Profiling with tools like SEGGER Ozone and ARM Streamline allows performance measurements of code running on the target. The results help identify any laggy parts of the application that can be optimized further.
Automated tests form an integral part of the development process. Unit testing frameworks like Ceedling can execute tests on the target board itself to validate functionality and catch regressions early.

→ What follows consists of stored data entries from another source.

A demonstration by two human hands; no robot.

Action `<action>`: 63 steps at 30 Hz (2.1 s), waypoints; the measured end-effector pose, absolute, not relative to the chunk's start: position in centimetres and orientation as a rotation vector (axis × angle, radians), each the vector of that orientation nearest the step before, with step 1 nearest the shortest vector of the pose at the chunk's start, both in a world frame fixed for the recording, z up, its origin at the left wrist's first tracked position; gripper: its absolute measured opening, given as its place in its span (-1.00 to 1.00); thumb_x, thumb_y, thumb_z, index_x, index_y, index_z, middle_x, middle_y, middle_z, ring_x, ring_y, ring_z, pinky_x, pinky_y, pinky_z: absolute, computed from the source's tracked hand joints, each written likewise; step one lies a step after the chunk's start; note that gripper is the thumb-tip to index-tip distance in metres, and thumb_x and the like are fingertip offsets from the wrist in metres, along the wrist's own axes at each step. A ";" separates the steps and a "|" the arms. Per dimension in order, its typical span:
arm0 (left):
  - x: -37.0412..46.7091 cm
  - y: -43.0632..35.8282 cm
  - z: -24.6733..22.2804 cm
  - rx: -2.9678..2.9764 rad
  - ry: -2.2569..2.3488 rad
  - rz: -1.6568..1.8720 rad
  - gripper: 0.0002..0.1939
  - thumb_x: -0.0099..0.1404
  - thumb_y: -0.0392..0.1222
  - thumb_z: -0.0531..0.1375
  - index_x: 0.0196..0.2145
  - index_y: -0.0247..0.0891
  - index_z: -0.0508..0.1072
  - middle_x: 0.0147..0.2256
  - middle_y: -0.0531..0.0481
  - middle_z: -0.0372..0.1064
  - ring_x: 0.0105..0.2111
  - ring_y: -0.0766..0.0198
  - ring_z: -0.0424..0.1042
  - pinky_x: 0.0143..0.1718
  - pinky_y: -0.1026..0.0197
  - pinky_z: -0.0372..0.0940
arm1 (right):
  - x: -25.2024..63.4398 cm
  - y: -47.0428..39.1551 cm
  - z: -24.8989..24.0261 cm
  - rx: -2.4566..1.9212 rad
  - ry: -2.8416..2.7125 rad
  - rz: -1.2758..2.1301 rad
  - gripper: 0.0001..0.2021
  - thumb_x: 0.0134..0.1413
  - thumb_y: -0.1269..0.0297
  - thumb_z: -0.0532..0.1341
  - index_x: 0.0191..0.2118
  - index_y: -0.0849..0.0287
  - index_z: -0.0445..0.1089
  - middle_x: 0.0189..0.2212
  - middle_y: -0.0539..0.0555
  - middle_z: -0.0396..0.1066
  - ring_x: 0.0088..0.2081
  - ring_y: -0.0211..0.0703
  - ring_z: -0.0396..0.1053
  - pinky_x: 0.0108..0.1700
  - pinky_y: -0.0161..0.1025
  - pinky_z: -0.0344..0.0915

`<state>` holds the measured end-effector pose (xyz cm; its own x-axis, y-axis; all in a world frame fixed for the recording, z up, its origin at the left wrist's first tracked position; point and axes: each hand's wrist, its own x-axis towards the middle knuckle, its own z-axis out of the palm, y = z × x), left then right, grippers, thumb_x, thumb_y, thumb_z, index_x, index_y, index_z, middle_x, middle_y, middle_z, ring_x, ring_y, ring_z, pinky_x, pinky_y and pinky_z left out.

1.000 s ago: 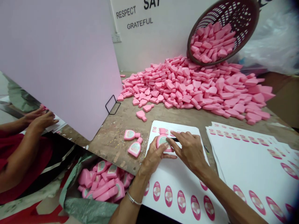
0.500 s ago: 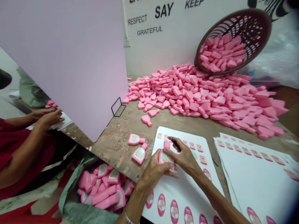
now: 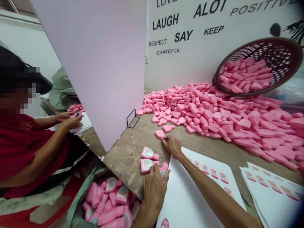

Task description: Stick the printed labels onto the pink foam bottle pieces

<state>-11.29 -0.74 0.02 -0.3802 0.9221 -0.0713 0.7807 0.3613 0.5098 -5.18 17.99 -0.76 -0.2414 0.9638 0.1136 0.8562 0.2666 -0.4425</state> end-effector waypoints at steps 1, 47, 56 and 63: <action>-11.4 -0.9 0.4 1.500 2.324 0.580 -0.57 0.36 -0.01 0.00 0.04 -0.33 0.34 -0.09 -0.31 0.41 -0.19 -0.09 0.48 -0.23 0.02 0.31 | -4.9 17.7 -0.3 -1.649 -2.193 0.416 -0.69 0.09 0.10 0.10 -0.28 0.24 0.44 -0.35 0.27 0.49 -0.21 0.11 0.43 -0.26 -0.12 0.21; 0.8 4.8 -2.2 1.016 1.060 0.993 -0.48 0.16 0.22 0.17 -0.19 -0.32 0.30 -0.38 0.01 0.32 -0.54 0.27 0.49 -0.49 0.23 0.41 | 17.5 6.1 -3.6 -1.652 -2.083 0.171 -0.80 0.16 0.21 0.07 -0.44 0.11 0.30 -0.50 -0.01 0.42 -0.39 -0.18 0.31 -0.28 -0.25 0.07; 0.7 4.8 -2.1 0.991 1.029 0.998 -0.51 0.18 0.18 0.16 -0.18 -0.33 0.28 -0.38 0.02 0.28 -0.53 0.26 0.49 -0.47 0.21 0.44 | 18.4 6.1 -3.3 -1.690 -2.076 0.076 -0.81 0.17 0.24 0.05 -0.40 0.13 0.32 -0.46 0.05 0.41 -0.34 -0.12 0.29 -0.22 -0.19 0.02; 0.7 4.8 -2.2 0.999 1.049 1.004 -0.47 0.16 0.22 0.16 -0.17 -0.33 0.30 -0.38 0.01 0.30 -0.53 0.26 0.49 -0.46 0.22 0.43 | 18.5 6.4 -3.3 -1.688 -2.054 0.145 -0.82 0.14 0.24 0.05 -0.44 0.11 0.31 -0.51 -0.01 0.41 -0.40 -0.17 0.32 -0.28 -0.24 0.07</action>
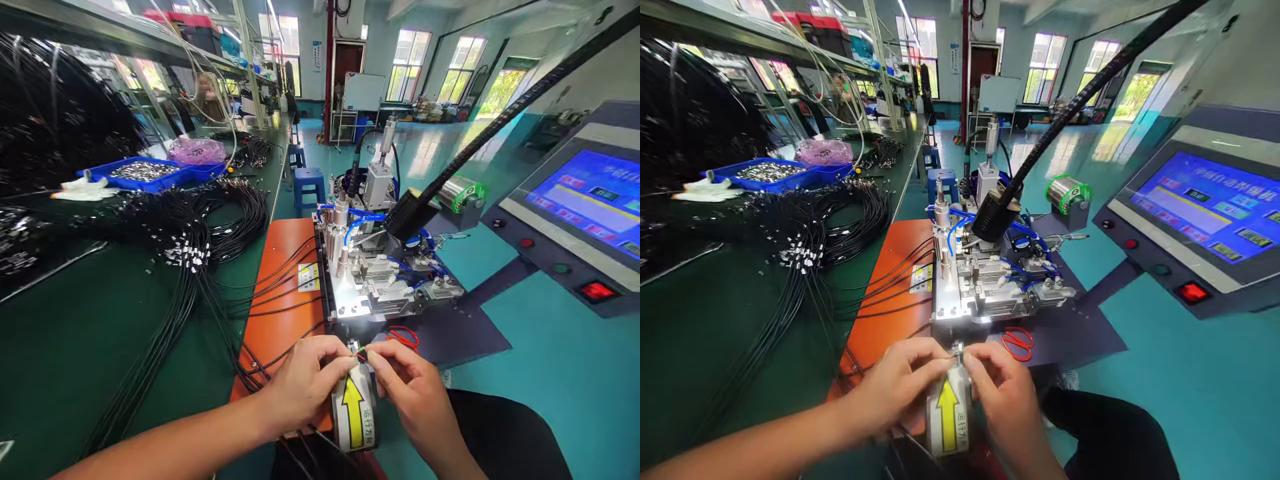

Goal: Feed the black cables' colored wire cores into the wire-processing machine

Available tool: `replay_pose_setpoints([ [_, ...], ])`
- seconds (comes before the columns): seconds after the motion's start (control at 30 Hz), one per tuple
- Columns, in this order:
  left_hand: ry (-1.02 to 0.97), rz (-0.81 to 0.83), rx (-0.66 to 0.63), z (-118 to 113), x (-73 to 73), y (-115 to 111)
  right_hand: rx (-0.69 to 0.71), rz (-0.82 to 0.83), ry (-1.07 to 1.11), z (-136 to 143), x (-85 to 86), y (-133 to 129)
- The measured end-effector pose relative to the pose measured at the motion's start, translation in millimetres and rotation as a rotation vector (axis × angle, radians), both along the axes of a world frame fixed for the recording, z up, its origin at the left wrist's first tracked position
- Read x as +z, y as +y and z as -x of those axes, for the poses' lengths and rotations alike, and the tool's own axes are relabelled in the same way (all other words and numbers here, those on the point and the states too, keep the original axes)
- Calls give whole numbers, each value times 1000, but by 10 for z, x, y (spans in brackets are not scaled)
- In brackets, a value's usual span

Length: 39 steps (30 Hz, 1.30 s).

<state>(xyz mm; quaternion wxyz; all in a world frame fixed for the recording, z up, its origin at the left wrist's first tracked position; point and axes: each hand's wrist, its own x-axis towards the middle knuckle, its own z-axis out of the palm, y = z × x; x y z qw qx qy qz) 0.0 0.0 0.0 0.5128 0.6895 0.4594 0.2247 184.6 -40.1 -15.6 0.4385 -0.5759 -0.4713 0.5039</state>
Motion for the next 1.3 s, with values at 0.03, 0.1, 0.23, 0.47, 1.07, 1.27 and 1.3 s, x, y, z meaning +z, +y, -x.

Thus, through a combination of techniques like debugging, instrumentation, profiling and testing, we can thoroughly validate and verify the Cortex-M0+ image on the target MSP430 hardware.
Conclusion
In summary, building a Cortex-M0+ image for MSP430 requires obtaining the core IP, SDK, toolchain and creating a suitable BSP and memory layout for the target microcontroller. Key considerations include low-level initialization, interrupt handling, peripheral access, power management and debugging support. The advantages of combining Cortex-M0+ with MSP430 include higher performance, easier development and better power efficiency. The image can be tested using debuggers, bootloaders, IDEs and automated testing frameworks. With the right approach, the Cortex-M0+ core enables developers to build high quality embedded applications leveraging the strengths of the MSP430 platform.